More young actors are staying in Boston

When Kami Rushell Smith enrolled at the Boston Conservatory four years ago to study musical theater, she had already mapped out her career path - and it led to one place and one place only.

“I came to Boston with the dream that I would learn these skills, and then graduate and go directly to New York and take New York by storm,’’ she says.

From left: Nael Nacer, Jacob Brandt, and Alex Pollock in Company One’s “The Aliens.’’

But today, two years after receiving her master’s degree in music, the 26-year-old actress is still here. Nor, tellingly, does she seem to regret it. While her New York-based actor friends endure a painful cycle of auditions and rejections, Smith - who grew up in Tupelo, Miss., and got her bachelor’s degree from Carnegie Mellon University in Pittsburgh - has landed one part after another.

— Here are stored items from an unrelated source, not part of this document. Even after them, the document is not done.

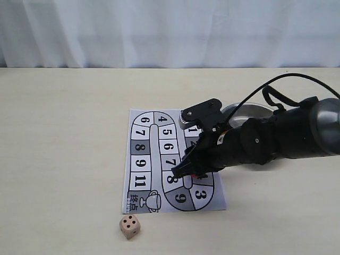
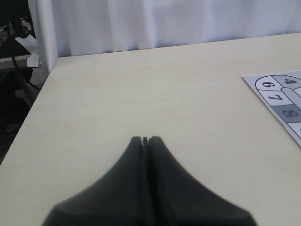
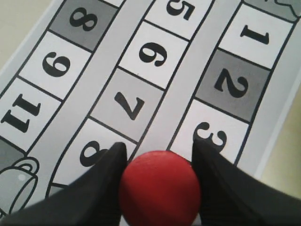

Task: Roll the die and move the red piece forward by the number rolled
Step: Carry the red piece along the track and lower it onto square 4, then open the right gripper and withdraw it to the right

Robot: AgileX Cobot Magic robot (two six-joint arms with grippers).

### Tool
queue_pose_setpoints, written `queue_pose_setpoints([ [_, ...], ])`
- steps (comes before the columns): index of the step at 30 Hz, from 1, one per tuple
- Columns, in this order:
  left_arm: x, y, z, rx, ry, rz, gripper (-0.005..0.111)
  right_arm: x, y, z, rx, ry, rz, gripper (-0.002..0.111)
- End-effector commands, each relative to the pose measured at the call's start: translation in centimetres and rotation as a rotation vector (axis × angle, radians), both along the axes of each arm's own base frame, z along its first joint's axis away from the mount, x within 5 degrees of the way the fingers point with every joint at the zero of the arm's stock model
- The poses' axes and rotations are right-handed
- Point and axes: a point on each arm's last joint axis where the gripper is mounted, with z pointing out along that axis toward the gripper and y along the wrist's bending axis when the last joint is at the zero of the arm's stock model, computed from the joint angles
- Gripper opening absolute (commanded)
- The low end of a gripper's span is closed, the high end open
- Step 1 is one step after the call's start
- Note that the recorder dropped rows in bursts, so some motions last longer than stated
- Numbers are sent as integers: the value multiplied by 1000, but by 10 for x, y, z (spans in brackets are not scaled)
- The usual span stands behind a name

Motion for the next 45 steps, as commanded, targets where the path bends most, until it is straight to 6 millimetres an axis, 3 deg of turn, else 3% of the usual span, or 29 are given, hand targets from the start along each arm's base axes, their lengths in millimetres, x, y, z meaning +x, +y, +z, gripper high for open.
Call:
queue_pose_setpoints([
  [1, 0, 0, 0, -9, -8, 1, 0, -1, -1, -3, 1, -4, -8, 4],
  [12, 0, 0, 0, -9, -8, 1, 0, -1, -3, -33, -45, 54, -8, 7],
  [14, 0, 0, 0, -9, -8, 1, 0, 0, -3, -32, -40, 53, -13, 15],
  [20, 0, 0, 0, -9, -8, 1, 0, -2, -3, -21, -12, 62, -40, 58],
  [23, 0, 0, 0, -11, -8, 1, 0, -2, -3, -11, 2, 38, -38, 68],
  [38, 0, 0, 0, -11, -8, 1, 0, -6, -6, 45, 89, -99, -36, 65],
  [41, 0, 0, 0, -11, -8, 1, 0, -5, -17, 56, 121, -80, -101, 48],
  [45, 0, 0, 0, -11, -8, 1, 0, -1, -48, 66, 111, -31, -181, 24],
])
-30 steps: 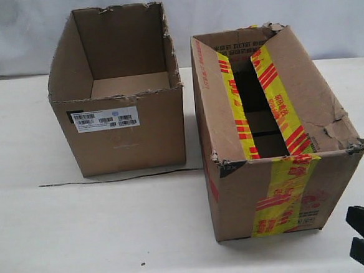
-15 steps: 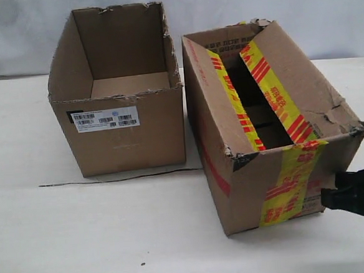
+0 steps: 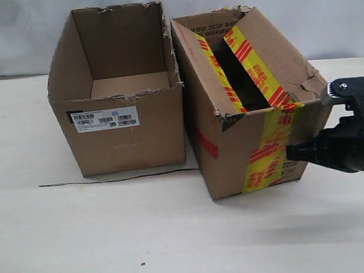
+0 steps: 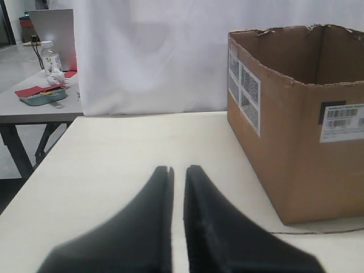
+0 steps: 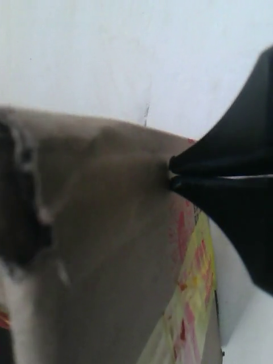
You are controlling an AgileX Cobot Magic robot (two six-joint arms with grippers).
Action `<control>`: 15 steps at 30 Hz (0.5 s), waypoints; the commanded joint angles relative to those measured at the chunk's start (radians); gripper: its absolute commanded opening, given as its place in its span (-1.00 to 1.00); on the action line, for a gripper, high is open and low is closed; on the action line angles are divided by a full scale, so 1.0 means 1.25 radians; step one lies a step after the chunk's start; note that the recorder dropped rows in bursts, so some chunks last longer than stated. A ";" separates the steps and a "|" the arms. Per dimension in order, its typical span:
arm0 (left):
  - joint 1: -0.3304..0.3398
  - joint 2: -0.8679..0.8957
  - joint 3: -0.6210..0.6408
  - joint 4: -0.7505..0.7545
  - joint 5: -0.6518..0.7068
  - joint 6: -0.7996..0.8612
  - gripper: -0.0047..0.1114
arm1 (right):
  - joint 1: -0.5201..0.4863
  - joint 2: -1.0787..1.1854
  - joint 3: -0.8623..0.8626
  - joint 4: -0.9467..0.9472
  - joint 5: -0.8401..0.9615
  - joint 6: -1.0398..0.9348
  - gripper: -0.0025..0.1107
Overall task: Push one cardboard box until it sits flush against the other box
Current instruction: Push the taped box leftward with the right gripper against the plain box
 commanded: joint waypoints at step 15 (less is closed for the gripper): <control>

She has tackled the title role of Lydia R. Diamond’s wrenching slavery drama “Harriet Jacobs,’’ and utilized her Conservatory-honed song-and-dance skills in musical productions as varied as “Nine,’’ “Passing Strange,’’ “Big River,’’ and “The Phantom Tollbooth.’’

Nearly as important as the steady employment, though, is that Smith feels she’s working within “a special community here of artists who are doing really introspective, really beautiful work, even though it doesn’t necessarily have the huge budget of Broadway shows.’’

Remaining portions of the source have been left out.